» What the task requires
Only the number is requested. Tally the lines of the data that hold the string "text".

[Data records]
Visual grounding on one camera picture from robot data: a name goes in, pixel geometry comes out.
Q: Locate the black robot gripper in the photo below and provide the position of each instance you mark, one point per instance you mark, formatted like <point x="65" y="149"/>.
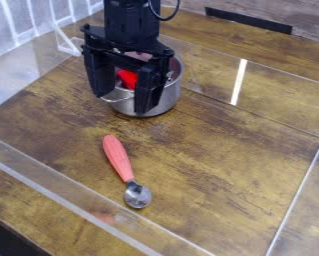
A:
<point x="130" y="30"/>

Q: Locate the pink handled metal spoon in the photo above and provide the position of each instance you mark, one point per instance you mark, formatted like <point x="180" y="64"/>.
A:
<point x="138" y="195"/>

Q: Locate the red object in pot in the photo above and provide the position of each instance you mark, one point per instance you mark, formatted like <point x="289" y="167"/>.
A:
<point x="129" y="79"/>

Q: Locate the small silver metal pot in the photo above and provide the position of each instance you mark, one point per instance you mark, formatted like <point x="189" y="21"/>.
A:
<point x="121" y="98"/>

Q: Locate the black strip on table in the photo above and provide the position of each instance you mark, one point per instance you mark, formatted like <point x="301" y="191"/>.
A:
<point x="248" y="20"/>

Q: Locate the clear acrylic barrier back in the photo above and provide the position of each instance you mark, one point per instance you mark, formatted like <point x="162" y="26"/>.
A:
<point x="273" y="93"/>

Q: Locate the clear acrylic barrier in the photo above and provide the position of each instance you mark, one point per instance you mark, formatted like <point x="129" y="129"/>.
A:
<point x="273" y="93"/>
<point x="121" y="222"/>

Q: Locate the clear acrylic barrier front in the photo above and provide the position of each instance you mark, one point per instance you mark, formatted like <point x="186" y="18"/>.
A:
<point x="121" y="222"/>

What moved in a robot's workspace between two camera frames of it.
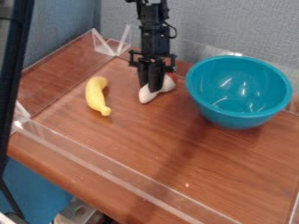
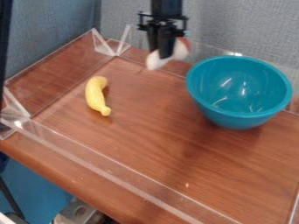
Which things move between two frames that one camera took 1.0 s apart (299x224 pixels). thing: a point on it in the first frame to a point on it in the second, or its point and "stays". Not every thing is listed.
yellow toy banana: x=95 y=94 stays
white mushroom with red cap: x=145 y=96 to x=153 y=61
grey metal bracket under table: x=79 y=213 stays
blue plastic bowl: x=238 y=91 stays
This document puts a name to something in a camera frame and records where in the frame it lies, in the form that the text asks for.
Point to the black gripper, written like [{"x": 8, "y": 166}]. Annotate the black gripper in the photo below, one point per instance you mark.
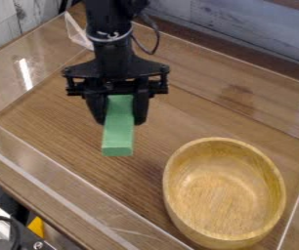
[{"x": 115, "y": 73}]

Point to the green rectangular block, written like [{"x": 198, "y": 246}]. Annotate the green rectangular block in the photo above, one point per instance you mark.
[{"x": 119, "y": 127}]

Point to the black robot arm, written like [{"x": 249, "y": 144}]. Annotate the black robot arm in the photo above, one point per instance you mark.
[{"x": 111, "y": 16}]

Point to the brown wooden bowl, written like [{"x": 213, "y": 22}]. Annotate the brown wooden bowl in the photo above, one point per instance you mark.
[{"x": 225, "y": 193}]

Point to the black device with knob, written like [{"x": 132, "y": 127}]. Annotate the black device with knob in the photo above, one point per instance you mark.
[{"x": 22, "y": 239}]

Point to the clear acrylic corner bracket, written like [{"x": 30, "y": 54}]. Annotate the clear acrylic corner bracket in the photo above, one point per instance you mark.
[{"x": 76, "y": 33}]

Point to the clear acrylic enclosure wall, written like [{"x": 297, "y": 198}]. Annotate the clear acrylic enclosure wall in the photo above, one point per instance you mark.
[{"x": 91, "y": 217}]

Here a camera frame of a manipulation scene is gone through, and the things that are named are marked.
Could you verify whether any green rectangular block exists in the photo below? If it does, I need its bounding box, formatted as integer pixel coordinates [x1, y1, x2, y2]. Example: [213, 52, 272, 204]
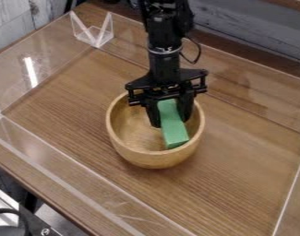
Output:
[158, 100, 189, 149]

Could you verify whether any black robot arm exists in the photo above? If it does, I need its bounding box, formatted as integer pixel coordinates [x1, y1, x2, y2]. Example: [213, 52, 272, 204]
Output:
[125, 0, 209, 127]

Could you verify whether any brown wooden bowl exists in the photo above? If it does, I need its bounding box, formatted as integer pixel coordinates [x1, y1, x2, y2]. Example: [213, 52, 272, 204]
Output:
[105, 93, 205, 169]

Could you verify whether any black metal table bracket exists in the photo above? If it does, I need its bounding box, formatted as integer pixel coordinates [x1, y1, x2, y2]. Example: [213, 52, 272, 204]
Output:
[19, 199, 62, 236]

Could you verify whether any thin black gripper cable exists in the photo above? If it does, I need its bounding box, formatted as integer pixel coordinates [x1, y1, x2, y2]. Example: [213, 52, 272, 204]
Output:
[180, 36, 203, 65]

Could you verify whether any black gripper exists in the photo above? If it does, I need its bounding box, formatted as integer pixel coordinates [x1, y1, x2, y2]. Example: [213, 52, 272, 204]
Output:
[125, 47, 209, 128]

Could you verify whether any clear acrylic corner bracket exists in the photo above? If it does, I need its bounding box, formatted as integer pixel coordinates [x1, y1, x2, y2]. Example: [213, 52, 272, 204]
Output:
[70, 11, 114, 48]

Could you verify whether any black cable under table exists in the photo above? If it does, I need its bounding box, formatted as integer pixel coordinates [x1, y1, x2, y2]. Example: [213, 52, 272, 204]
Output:
[0, 207, 27, 236]

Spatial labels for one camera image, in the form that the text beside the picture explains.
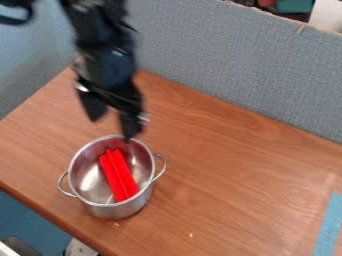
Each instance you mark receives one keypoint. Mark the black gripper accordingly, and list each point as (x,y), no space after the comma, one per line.
(105,85)

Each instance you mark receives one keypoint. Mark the red plastic block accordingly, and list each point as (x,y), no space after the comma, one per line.
(118,175)

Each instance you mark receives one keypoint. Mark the metal pot with handles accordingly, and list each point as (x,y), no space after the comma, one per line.
(83,181)

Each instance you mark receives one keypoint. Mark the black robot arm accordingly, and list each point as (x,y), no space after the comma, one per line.
(98,23)

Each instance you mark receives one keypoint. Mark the white object under table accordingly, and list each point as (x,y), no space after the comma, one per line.
(77,248)

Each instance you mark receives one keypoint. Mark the dark object bottom left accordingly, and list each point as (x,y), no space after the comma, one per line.
(21,246)

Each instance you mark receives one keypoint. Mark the grey fabric divider panel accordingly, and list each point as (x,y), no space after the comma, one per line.
(266,63)

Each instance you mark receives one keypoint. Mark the blue tape strip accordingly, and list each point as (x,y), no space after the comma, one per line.
(331,228)

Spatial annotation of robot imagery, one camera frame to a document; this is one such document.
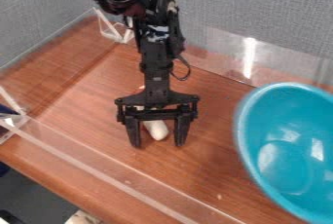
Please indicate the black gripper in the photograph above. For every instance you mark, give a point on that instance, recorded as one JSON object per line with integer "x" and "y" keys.
{"x": 157, "y": 103}

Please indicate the white red plush mushroom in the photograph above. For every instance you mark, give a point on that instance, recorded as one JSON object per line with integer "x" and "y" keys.
{"x": 157, "y": 129}

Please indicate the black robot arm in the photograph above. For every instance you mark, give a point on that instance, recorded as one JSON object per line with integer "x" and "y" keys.
{"x": 159, "y": 43}

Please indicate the blue plastic bowl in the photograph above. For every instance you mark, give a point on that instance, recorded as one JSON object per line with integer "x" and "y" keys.
{"x": 282, "y": 132}

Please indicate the clear acrylic front barrier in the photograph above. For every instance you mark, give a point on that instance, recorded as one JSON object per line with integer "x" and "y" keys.
{"x": 138, "y": 185}

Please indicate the clear acrylic barrier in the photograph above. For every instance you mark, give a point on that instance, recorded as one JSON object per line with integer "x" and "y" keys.
{"x": 26, "y": 31}
{"x": 138, "y": 185}
{"x": 250, "y": 61}

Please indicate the clear acrylic back barrier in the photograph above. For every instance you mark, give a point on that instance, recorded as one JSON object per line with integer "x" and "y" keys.
{"x": 250, "y": 61}

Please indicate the clear acrylic left barrier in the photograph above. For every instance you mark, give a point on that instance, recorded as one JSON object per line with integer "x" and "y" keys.
{"x": 26, "y": 31}

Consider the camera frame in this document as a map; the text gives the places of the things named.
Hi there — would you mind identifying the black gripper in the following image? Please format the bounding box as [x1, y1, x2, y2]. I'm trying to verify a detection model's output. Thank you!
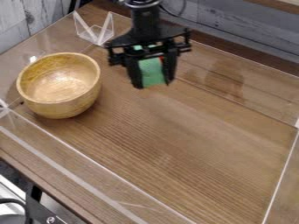
[105, 26, 193, 89]

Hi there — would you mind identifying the green rectangular block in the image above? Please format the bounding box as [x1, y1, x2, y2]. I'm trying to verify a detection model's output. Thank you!
[139, 58, 165, 88]

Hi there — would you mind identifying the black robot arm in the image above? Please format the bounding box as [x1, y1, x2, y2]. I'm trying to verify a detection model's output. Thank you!
[106, 0, 193, 89]

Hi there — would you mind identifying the brown wooden bowl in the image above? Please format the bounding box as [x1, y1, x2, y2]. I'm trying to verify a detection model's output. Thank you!
[17, 52, 102, 119]

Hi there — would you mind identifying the clear acrylic corner bracket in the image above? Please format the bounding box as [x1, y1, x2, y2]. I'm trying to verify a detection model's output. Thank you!
[73, 11, 115, 46]

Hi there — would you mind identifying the clear acrylic enclosure wall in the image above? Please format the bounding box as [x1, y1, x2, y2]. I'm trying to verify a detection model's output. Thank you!
[0, 17, 299, 224]

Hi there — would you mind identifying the black metal table bracket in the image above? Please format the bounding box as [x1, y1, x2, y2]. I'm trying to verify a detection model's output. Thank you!
[26, 185, 69, 224]

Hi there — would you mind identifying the black cable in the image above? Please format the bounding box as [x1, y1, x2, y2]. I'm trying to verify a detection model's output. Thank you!
[0, 199, 39, 224]

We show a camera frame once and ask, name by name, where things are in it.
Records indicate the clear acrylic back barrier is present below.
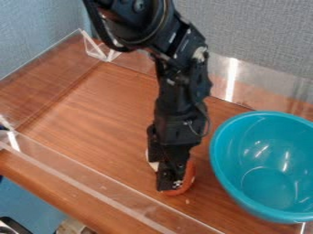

» Answer space
3